2000-05-12 03:26:17

by Jeff V. Merkey

[permalink] [raw]
Subject: Proposal for task_queue() WorkToDo Optimization for Network File Systems


Linus,

It's clear to me after reviewing my posts that I failed utterly in
explaining this to everyone. So I am submitting a formal proposal that
explains the nature of this optimization, how it is implemented inside
of NetWare, how it works, and what it really entails, and it's potential
usefulness to Linux. BTW, My page cache problems are resolved thanks to
your help today :-).

Work To Do Model in NetWare
---------------------------

The Work To Do scheduling model in NetWare is an optimization that
significantly reduces network latency and increases network file system
bandwidth and performance by providing a specialized scheduling semantic
for creating implied associativity between network and file system I/O.
WorkToDo's (WTDs) are not an architecture within NetWare, but an
optimization. Since they are an optimization, they don't follow fixed
rules, and bypass NetWare's normal I/O framework.


WTD Kernel Implementation
--------------------------

A WTD is a great deal like a task procedure in Linux. It's a structure
that looks like a callback. i.e.

struct _WTD {
struct _WTD *next;
struct _WTD *prior;
ULONG (*function)(struct _WTD *wtd);
void *context;
ULONG flags;
BYTE *data;
} WTD;

These requests get linked onto a global list i.e.

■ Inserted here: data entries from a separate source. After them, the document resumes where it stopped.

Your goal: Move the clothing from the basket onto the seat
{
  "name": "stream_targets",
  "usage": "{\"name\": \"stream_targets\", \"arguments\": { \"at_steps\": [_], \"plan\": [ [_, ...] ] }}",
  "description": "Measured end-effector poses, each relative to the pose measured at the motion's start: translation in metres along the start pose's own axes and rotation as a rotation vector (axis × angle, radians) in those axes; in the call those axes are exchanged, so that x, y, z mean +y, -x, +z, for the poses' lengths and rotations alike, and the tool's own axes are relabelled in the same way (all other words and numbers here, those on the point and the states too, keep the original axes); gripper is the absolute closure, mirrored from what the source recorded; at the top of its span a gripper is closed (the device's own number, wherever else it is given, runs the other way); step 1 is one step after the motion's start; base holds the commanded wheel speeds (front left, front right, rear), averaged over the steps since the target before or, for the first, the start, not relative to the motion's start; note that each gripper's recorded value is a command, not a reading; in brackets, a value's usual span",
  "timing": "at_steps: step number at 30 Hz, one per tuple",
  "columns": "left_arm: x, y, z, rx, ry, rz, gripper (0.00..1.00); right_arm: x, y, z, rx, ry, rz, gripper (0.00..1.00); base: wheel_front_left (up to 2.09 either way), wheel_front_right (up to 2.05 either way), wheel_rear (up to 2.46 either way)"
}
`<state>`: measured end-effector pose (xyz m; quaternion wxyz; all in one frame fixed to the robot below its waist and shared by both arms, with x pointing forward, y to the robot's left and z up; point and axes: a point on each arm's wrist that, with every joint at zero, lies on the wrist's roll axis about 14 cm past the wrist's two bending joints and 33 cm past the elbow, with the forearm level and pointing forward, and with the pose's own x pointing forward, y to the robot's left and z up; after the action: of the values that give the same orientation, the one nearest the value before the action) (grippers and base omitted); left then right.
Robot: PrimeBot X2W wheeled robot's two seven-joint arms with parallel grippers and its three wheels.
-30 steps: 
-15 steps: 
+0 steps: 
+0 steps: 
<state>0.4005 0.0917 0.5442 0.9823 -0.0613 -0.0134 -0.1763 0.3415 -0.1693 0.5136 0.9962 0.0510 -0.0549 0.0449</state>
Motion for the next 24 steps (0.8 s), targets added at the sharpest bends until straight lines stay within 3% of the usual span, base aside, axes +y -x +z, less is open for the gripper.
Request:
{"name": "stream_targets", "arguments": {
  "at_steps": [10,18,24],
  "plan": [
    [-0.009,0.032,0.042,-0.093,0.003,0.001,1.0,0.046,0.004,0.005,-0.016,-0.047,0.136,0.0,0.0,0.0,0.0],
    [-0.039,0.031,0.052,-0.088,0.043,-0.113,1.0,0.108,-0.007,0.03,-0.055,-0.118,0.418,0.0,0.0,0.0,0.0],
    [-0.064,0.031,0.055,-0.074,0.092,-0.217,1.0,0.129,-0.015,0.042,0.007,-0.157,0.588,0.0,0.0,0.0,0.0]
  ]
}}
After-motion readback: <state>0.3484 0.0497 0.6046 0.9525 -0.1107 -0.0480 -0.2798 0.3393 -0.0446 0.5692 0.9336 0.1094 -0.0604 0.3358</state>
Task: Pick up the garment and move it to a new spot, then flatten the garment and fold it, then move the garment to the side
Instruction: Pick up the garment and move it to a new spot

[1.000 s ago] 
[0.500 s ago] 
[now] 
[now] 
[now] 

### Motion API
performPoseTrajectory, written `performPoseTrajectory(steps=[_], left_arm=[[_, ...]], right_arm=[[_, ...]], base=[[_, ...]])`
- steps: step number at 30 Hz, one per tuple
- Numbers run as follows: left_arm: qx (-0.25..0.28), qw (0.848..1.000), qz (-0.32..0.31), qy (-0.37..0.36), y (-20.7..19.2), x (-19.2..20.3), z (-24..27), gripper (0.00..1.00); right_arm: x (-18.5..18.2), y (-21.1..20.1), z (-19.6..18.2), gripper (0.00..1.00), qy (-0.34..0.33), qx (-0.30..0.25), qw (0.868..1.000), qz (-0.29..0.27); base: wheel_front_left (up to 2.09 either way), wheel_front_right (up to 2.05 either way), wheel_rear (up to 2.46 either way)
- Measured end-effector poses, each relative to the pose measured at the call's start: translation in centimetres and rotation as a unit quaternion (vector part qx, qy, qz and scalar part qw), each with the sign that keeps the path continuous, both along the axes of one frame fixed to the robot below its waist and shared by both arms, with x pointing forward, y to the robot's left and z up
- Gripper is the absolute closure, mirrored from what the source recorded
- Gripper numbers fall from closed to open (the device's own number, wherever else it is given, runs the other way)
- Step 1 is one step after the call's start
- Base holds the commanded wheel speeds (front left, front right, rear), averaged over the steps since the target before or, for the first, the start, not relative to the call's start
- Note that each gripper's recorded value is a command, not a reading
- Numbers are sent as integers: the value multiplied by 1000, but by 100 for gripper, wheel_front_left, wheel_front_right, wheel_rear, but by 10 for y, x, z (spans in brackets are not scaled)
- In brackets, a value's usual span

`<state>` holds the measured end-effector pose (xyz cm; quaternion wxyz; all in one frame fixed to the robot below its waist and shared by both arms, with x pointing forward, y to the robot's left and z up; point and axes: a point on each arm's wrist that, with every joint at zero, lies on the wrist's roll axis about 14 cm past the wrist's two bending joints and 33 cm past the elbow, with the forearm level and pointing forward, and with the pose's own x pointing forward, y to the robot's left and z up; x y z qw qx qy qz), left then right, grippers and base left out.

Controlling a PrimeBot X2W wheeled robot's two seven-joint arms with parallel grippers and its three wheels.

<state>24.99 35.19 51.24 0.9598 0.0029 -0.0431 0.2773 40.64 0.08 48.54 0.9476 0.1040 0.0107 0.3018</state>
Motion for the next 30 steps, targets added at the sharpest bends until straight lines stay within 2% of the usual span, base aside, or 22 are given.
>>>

WTD_HEAD -> WTD -> WTD -> WTD -> WTD


The true nature of this optimization is not as a scheduling primitive,
but that it allows file systems and network drivers to create an implied
associativity between incoming network packets and file system requests,
and provides a low latency optimization to process incoming I/O
quickly. Work To Do's are scheduled by protocol stacks and the file
system in NetWare by placing them on a global locked list. The kernel
keeps a global list with a single spin lock over the WTD list head of
all WTD requests. The system by default creates a very lightweight
thread object called a "worker thread". "worker threads" in NetWare are
little more than a stack with a very minimal structure and a stack
pointer within the structure.

The main kernel code paths that perform all context switching always
check this queue, and if there's a WTD element(s) there, it will swap in
a worker thread and run the requests one at a time. The NetWare kernel
also hooks ALL device interrupt handlers, and remembers which interrupts
belong to Network cards and which interrupts belong to disks, and on any
interrupt originating from a network or disk device, will perform
"preemptive I/O". I will explain how WTD's are processed during context
switching, then describe WTD's that are processed using "preemptive
I/O".

If any of the requests go to sleep while each WTD element is called in
order, the kernel will set a flag telling the system to spawn another
"worker thread", which upon the first worker going to sleep, will run
the next worker thread and continue the list until all the WTDs are run
or a preset limit of work to do's in a row is reached. There are limts
on how many WTD's can be run in a row for each context switch to prevent
WTDs from starving all other system threads. The usual limit is 15.
This means is 15 WTD's all went to sleep (then 15 worker threads also
got spawned), the system should context switch, and allow everyone else
to run, then on the next context switch, process more WTDs. This is how
it's implemented in the context switch code in NetWare. After WTD
processes complete, the system does not deallocate the "worker threads".
If 30 "worker threads" got spawned, the system leaves then on a special
list, and reuses them as WTDs are scheduled and processed. This allows
the system to keep worker threads around that "expand" their numbers
dynamically and handle the measured I/O bandwidth hitting the server
within a given time frame. NetWare has a config option that will
reclaim and deallocate worker threads if they haven't become active in
several minutes. It also lets you preallocate large numbers of them if
you are going to deploy a 1000 user server.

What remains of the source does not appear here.